台風19号/インフラ被害広範・甚大/国交省、応急対応に全力

 ◇早急な被害調査・支障除去へ
 台風19号による記録的大雨の影響で、インフラは東海や関東甲信、東北、北陸など広範囲に大きな被害を受けた。河川、道路、鉄道、港湾、住宅・建築物、下水道など多岐にわたるインフラが被災。中でも複数箇所で堤防が決壊し浸水被害を広げた。赤羽一嘉国土交通相は「一日も早い仮の堤防づくりと浸水解消が、暮らしとなりわいの回復に向けて最も重要な第一歩だ」とし、応急対応に全力で取り組むよう指示した。=各面に関連記事
 広範囲で記録的な大雨をもたらした今回の台風19号。気象庁は数十年に1度の大雨災害に最大級の警戒を呼び掛ける「大雨特別警報」を、12~13日に過去最多の13都県に出した。
 国交省によると、15日午前5時時点で、堤防の決壊は国管理で7河川12カ所、都道府県管理で43河川54カ所。重複箇所を除くと、47河川66カ所に上る。赤羽国交相は15日の閣議後の記者会見で「国管理河川は既に緊急復旧に着手しており、早期に仕上げたい。他の箇所も含め24時間体制で一日も早く復旧できるよう努める」と語った。
 浸水被害については全国からの広域派遣により排水ポンプ車を200台規模に増強し、排水作業に取り組んでいる。千曲川の堤防が決壊し長野市のJR東日本「長野新幹線車両センター」を含めた千曲川沿いの浸水した地域について、赤羽国交相は「(排水作業により)全体の浸水面積約950ヘクタールのうち約4割に当たる約400ヘクタールの範囲で浸水を解消した」と述べた。
 土砂災害も広域で発生している。15日午前5時時点で、19都県で146件(土石流等18件、地すべり10件、崖崩れ118件)の土砂災害が発生していることを確認。まだ調査が終了していないため、「今後、件数が増えるだろう」(国交省水管理・国土保全局担当者)としている。
 道路の被災状況は15日午前5時時点で▽高速道路5路線5区間▽直轄国道6路線10区間▽補助国道33路線53区間▽都道府県道・政令市道369区間。調査や応急復旧を踏まえ、徐々に交通規制が解消してきた。
 国交省は11日午前9時30分に「非常体制」を発令し、同日に「災害対策本部会議」を2回実施。赤羽国交相は「緊急災害対策派遣隊(テックフォース)は自治体の要請を待つことなく支援に取り組む」などと指示した。

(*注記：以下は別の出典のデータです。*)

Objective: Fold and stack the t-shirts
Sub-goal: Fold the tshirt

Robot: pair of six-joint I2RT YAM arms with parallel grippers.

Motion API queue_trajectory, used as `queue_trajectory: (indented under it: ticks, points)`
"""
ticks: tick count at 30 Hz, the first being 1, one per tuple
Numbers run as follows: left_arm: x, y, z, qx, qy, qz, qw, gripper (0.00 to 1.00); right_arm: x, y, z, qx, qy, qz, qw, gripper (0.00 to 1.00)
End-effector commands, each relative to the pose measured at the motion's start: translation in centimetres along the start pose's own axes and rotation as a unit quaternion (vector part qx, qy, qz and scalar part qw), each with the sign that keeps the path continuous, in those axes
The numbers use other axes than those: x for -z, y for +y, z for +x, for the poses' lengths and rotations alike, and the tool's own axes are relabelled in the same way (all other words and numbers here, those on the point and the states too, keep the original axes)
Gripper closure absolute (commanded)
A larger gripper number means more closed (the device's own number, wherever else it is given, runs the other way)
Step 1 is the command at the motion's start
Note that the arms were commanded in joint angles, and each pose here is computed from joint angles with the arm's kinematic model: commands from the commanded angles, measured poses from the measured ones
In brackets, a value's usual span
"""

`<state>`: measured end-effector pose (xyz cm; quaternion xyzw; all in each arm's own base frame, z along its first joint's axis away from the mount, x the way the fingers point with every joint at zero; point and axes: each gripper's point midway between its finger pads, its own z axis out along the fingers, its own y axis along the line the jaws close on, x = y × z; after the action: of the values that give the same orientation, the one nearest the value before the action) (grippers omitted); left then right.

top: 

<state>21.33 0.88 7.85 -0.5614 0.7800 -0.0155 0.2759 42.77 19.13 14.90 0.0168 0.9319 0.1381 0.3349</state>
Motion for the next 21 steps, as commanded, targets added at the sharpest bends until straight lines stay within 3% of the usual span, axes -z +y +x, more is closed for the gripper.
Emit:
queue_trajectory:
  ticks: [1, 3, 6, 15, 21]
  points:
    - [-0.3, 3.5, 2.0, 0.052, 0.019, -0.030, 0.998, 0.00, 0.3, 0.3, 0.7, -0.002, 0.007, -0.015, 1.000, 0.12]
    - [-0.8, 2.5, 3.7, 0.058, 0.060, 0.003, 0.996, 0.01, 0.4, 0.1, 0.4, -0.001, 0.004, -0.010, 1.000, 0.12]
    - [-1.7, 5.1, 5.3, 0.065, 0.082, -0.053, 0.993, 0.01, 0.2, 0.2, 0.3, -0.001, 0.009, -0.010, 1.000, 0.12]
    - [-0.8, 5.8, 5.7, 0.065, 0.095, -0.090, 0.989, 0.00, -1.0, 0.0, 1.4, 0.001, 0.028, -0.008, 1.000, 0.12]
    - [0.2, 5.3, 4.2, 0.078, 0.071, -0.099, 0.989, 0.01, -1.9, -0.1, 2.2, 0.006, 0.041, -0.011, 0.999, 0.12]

 13日の第1回「非常災害対策本部会議」で、赤羽国交相は「被害状況の把握と必要な災害応急対応について、関係機関と一体となって取り組むとともに、一日も早いインフラの機能回復に取り組む」など4点を指示。14日の第3回会議では「テックフォースは浸水状況をはじめ被害調査を早急に進めるとともに、決壊した堤防の緊急復旧、浸水地域の排水作業など国民生活の支障除去のための災害応急対応に全力で取り組む」などの指示を発した。